[Data section Boundary: Start]

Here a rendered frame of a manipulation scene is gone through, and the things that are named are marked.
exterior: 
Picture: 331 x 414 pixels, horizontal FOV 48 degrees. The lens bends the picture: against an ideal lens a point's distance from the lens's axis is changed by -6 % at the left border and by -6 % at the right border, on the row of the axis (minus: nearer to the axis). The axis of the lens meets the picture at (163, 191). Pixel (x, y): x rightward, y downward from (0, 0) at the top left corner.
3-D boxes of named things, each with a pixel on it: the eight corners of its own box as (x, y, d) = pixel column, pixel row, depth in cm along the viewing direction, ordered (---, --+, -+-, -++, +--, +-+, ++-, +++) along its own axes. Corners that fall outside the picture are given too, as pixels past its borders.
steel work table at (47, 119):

[Data section Boundary: End]
[Data section Boundary: Start]

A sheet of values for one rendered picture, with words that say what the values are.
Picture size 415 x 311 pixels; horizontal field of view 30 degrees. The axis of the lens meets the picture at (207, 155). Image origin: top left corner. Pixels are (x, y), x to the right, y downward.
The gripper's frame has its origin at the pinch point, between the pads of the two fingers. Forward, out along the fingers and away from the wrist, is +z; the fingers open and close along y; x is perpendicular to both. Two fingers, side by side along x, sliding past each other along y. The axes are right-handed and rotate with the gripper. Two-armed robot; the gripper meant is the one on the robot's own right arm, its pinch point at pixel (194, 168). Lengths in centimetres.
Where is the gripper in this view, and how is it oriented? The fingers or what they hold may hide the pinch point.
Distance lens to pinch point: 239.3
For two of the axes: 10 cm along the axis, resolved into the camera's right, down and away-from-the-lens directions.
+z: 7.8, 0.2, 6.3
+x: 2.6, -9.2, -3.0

[Data section Boundary: End]
[Data section Boundary: Start]

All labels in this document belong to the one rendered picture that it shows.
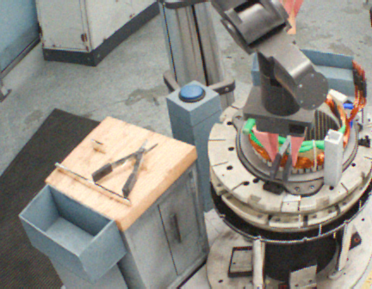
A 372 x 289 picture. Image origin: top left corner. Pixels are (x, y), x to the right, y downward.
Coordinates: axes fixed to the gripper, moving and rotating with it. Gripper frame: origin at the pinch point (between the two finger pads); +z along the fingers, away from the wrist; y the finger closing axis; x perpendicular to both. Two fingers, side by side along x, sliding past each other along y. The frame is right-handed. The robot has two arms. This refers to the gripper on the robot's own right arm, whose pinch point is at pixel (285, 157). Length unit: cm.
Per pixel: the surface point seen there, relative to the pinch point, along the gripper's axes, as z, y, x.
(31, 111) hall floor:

[Data section Boundary: End]

A count is needed of the lines in this data that contain "things"; give the number and no other text.

2